(Collection entries)
◆ ◆ ◆
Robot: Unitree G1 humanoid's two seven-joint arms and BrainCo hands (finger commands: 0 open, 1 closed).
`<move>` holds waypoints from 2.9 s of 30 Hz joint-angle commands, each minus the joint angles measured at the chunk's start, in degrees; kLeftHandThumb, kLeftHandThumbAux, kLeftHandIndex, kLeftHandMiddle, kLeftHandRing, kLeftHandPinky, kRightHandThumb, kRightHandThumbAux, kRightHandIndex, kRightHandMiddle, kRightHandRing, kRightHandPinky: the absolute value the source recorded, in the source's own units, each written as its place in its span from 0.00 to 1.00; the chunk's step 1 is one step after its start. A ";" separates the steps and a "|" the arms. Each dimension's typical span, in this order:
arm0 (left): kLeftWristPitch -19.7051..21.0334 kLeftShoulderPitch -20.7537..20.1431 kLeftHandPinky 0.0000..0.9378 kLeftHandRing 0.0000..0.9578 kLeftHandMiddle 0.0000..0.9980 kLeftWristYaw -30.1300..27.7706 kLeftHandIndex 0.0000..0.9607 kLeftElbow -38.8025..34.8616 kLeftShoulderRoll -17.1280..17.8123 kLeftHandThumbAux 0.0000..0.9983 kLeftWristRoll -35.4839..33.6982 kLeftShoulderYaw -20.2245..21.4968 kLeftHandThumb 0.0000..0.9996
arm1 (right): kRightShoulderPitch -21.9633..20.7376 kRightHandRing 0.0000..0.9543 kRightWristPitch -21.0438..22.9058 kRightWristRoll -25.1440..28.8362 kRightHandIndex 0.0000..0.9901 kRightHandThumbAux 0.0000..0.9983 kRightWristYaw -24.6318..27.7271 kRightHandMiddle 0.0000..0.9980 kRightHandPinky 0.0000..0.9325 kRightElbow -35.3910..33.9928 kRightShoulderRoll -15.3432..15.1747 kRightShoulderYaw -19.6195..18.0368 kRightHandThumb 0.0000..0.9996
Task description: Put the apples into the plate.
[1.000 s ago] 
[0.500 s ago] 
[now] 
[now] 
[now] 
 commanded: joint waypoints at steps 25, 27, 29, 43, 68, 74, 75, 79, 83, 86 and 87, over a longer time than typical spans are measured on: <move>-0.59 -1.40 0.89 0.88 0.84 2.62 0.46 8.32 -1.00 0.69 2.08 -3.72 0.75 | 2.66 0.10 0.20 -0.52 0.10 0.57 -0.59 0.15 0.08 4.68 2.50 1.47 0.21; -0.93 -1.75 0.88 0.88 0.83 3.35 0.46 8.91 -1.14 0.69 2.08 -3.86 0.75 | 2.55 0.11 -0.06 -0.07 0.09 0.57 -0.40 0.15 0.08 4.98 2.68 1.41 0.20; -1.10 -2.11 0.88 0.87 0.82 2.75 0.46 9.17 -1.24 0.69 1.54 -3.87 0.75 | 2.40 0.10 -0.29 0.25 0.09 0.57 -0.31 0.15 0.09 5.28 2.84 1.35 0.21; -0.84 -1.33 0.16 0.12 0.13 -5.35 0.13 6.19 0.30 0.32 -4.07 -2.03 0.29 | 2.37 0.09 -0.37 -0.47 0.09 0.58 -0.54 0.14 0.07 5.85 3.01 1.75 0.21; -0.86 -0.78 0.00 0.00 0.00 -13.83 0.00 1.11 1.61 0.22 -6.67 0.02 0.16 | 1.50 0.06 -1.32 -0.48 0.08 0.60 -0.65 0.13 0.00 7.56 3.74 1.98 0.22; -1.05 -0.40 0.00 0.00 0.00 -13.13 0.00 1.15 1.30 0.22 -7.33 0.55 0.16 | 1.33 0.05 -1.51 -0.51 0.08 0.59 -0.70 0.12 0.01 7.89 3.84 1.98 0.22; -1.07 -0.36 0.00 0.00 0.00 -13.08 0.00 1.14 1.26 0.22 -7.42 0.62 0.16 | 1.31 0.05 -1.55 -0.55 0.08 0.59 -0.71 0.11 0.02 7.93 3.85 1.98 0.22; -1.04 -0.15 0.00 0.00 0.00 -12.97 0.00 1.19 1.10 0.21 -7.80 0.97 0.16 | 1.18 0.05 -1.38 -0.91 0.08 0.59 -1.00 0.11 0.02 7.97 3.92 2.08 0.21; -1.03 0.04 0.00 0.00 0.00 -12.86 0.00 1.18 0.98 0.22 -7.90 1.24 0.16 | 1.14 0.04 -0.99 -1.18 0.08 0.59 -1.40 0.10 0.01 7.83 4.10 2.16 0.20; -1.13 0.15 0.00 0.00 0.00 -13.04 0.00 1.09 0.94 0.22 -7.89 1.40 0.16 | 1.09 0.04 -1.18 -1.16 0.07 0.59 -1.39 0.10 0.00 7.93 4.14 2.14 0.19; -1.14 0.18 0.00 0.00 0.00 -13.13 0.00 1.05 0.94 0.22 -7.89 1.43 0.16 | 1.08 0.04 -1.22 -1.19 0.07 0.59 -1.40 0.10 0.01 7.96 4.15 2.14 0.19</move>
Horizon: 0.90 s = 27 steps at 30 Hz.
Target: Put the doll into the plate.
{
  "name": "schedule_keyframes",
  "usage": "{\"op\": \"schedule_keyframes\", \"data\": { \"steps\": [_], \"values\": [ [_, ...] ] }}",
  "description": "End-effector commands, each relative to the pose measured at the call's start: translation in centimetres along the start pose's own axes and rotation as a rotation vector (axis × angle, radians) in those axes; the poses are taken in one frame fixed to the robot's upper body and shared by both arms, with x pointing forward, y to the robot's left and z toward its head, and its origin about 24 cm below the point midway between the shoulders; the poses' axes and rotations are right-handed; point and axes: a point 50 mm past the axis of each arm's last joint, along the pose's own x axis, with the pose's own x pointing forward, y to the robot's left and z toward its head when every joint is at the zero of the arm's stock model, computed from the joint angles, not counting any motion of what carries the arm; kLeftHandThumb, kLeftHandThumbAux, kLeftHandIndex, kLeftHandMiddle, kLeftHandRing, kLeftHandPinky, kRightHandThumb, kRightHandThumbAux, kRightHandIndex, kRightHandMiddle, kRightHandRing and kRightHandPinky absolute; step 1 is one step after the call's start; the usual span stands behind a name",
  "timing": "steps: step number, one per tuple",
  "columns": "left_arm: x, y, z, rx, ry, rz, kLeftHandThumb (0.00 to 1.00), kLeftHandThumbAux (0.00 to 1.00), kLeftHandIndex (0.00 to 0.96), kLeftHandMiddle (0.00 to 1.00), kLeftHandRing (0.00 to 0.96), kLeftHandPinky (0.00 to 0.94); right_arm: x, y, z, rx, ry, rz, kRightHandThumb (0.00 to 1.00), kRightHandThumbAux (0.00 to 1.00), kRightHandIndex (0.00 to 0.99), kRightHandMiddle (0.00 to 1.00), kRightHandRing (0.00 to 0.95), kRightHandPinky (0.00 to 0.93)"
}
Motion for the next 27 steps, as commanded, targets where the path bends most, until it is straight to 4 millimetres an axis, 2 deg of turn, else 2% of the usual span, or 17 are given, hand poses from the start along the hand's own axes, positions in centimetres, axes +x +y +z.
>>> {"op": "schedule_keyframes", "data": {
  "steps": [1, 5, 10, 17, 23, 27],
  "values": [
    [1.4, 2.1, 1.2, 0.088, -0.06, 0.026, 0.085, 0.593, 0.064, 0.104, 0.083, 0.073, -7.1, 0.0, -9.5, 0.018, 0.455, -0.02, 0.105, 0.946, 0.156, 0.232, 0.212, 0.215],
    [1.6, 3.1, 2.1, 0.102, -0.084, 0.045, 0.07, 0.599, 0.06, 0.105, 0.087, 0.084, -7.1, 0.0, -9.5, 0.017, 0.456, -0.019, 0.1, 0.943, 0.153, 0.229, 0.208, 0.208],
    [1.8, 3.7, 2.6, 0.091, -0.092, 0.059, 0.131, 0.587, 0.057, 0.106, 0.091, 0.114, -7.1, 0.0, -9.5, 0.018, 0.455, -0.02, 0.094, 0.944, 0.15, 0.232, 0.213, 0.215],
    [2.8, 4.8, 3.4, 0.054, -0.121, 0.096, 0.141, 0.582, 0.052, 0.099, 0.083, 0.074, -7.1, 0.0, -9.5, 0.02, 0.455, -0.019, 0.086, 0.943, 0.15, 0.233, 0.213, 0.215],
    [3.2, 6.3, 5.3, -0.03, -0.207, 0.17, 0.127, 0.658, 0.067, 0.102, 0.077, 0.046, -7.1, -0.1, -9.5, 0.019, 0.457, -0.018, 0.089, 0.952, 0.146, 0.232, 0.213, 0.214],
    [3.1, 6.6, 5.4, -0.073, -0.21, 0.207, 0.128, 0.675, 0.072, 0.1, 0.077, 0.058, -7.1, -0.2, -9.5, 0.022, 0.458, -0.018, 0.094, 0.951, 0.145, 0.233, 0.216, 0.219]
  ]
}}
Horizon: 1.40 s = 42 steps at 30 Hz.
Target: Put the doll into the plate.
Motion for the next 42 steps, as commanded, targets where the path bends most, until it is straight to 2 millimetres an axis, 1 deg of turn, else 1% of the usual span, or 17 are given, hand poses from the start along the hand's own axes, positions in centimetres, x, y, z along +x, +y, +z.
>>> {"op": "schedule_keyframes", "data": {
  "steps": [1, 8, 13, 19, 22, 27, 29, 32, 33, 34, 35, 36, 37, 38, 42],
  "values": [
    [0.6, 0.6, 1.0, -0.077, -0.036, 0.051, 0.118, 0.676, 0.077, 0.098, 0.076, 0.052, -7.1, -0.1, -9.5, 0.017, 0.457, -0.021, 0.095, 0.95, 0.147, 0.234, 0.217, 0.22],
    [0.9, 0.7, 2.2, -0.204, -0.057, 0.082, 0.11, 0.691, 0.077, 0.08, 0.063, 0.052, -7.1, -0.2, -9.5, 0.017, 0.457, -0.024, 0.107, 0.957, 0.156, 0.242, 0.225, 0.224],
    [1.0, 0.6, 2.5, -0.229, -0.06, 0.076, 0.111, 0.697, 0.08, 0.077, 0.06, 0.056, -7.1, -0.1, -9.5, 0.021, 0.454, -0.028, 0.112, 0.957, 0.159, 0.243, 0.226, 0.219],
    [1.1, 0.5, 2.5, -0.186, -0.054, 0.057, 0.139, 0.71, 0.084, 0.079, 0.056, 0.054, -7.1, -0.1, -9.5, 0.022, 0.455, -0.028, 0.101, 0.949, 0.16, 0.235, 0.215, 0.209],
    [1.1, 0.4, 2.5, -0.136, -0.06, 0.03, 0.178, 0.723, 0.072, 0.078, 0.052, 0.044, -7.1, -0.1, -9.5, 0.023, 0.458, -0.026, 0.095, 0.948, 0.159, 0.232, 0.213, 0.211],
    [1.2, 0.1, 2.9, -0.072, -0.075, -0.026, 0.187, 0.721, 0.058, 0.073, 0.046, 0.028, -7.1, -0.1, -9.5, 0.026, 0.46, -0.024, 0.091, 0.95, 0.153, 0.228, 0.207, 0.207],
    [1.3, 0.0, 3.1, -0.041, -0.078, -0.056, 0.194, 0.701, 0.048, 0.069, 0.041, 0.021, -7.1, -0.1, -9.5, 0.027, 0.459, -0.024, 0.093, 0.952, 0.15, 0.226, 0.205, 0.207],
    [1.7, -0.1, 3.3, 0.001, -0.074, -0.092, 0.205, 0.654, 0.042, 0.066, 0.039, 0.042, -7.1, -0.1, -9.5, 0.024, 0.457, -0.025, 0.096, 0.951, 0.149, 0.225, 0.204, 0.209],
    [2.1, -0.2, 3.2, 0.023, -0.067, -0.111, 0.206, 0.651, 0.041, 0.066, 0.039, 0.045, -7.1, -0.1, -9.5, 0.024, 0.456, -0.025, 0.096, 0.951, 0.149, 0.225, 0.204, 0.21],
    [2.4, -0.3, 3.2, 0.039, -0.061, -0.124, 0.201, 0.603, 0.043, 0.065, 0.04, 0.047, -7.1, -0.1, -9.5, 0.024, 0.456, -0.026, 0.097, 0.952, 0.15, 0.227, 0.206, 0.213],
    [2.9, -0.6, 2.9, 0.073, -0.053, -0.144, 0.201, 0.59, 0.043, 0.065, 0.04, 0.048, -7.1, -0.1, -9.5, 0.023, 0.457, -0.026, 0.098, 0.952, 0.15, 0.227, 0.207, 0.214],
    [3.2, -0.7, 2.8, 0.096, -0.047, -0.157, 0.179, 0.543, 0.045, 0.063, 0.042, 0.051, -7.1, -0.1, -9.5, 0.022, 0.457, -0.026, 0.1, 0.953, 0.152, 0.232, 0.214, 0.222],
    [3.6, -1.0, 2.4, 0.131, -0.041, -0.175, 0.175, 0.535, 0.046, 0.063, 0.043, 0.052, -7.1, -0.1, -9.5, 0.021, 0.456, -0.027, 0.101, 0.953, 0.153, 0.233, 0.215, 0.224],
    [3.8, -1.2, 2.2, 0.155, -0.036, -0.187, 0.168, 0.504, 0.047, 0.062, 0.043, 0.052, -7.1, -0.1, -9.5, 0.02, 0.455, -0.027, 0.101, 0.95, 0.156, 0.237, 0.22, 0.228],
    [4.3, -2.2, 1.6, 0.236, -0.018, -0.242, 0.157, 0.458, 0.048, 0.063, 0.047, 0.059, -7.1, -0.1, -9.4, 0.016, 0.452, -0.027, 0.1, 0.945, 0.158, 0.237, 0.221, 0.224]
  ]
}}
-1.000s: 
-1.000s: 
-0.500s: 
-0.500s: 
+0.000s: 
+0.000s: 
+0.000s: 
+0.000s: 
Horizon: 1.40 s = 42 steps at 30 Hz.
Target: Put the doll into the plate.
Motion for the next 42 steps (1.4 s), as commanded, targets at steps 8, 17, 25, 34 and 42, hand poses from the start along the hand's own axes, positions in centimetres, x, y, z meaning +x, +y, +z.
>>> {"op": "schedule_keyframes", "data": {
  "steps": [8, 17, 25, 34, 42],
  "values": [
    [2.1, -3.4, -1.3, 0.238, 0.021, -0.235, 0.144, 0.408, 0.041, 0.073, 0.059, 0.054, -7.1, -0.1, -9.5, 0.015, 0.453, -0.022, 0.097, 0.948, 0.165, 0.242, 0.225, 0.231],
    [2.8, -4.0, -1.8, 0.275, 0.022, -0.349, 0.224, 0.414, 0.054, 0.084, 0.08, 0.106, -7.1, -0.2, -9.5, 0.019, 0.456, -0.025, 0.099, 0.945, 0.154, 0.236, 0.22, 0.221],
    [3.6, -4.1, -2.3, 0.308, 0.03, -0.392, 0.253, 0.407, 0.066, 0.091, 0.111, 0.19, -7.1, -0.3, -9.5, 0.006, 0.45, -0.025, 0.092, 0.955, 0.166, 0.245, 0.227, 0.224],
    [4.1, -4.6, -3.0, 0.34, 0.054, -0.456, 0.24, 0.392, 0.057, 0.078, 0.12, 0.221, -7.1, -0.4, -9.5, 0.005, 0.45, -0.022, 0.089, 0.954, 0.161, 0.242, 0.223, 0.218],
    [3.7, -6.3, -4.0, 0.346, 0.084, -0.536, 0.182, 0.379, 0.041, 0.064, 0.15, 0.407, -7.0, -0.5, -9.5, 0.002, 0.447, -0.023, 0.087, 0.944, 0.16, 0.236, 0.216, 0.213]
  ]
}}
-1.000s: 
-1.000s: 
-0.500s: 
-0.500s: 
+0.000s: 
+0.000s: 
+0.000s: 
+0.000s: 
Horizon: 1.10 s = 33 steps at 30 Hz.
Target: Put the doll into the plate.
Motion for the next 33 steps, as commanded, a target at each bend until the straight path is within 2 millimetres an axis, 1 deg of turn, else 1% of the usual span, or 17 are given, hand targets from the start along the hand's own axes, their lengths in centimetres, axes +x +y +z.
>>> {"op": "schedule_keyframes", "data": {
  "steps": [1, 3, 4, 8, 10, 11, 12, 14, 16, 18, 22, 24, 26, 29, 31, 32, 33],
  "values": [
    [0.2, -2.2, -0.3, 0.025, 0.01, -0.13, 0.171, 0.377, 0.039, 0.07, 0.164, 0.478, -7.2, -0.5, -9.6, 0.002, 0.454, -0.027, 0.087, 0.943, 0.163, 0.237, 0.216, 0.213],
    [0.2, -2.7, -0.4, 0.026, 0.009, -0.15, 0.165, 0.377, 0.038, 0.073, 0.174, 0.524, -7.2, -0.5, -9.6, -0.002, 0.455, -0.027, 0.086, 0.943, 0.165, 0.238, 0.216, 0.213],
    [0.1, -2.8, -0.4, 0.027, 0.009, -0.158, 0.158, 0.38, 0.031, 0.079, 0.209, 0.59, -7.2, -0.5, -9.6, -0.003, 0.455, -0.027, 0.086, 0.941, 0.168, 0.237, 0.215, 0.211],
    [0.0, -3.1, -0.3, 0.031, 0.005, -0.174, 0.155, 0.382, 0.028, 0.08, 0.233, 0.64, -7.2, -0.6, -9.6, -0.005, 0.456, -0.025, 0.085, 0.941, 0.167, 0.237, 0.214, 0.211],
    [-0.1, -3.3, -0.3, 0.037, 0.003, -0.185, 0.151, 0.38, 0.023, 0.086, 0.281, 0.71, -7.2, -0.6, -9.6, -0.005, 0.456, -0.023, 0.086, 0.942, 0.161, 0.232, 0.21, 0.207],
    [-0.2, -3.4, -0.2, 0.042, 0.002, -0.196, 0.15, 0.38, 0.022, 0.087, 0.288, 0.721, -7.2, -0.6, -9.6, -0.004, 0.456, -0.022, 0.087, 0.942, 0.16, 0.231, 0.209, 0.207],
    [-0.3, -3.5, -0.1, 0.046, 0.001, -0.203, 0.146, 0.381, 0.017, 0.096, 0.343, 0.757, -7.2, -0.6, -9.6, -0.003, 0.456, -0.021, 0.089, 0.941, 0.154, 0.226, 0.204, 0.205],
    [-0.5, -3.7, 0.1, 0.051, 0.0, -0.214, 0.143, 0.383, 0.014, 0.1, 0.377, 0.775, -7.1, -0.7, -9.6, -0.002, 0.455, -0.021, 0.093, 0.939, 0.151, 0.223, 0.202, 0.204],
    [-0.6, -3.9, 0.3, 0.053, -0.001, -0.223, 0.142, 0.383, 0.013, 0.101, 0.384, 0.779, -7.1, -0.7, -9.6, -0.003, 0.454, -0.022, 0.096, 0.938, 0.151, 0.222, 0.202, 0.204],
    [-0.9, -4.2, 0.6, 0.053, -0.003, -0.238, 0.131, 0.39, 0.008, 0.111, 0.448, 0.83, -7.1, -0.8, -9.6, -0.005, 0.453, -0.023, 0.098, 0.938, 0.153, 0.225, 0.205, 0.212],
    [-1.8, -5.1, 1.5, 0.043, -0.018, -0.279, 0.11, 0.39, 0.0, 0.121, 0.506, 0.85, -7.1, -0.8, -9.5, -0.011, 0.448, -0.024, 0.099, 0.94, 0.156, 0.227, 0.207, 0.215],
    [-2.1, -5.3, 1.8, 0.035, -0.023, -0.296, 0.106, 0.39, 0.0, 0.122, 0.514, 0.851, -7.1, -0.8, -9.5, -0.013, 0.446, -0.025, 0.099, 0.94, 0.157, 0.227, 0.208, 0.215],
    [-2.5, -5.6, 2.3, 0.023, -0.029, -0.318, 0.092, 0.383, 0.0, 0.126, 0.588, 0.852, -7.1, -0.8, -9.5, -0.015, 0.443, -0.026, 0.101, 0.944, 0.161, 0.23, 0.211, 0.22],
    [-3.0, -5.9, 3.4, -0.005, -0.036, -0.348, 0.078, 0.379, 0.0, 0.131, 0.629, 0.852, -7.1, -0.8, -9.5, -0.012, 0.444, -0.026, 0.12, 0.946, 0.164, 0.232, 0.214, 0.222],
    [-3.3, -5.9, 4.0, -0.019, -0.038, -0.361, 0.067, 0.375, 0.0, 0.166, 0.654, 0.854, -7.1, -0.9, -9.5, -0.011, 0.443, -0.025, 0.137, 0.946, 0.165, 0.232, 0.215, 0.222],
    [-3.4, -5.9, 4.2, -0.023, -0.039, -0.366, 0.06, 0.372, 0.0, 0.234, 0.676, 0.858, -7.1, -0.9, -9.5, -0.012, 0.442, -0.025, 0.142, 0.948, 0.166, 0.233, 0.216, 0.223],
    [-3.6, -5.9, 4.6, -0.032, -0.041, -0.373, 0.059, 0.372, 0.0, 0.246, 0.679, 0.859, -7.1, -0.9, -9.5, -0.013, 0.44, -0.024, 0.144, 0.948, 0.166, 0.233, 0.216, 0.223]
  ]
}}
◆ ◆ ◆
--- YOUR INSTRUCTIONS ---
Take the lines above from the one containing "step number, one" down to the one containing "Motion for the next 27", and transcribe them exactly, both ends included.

--- ANSWER FOR THE TASK ---
  "timing": "steps: step number, one per tuple",
  "columns": "left_arm: x, y, z, rx, ry, rz, kLeftHandThumb (0.00 to 1.00), kLeftHandThumbAux (0.00 to 1.00), kLeftHandIndex (0.00 to 0.96), kLeftHandMiddle (0.00 to 1.00), kLeftHandRing (0.00 to 0.96), kLeftHandPinky (0.00 to 0.94); right_arm: x, y, z, rx, ry, rz, kRightHandThumb (0.00 to 1.00), kRightHandThumbAux (0.00 to 1.00), kRightHandIndex (0.00 to 0.99), kRightHandMiddle (0.00 to 1.00), kRightHandRing (0.00 to 0.95), kRightHandPinky (0.00 to 0.93)"
}
Motion for the next 27 steps, as commanded, targets where the path bends most, until it is straight to 4 millimetres an axis, 2 deg of turn, else 2% of the usual span, or 17 are given, hand poses from the start along the hand's own axes, positions in centimetres, axes +x +y +z.

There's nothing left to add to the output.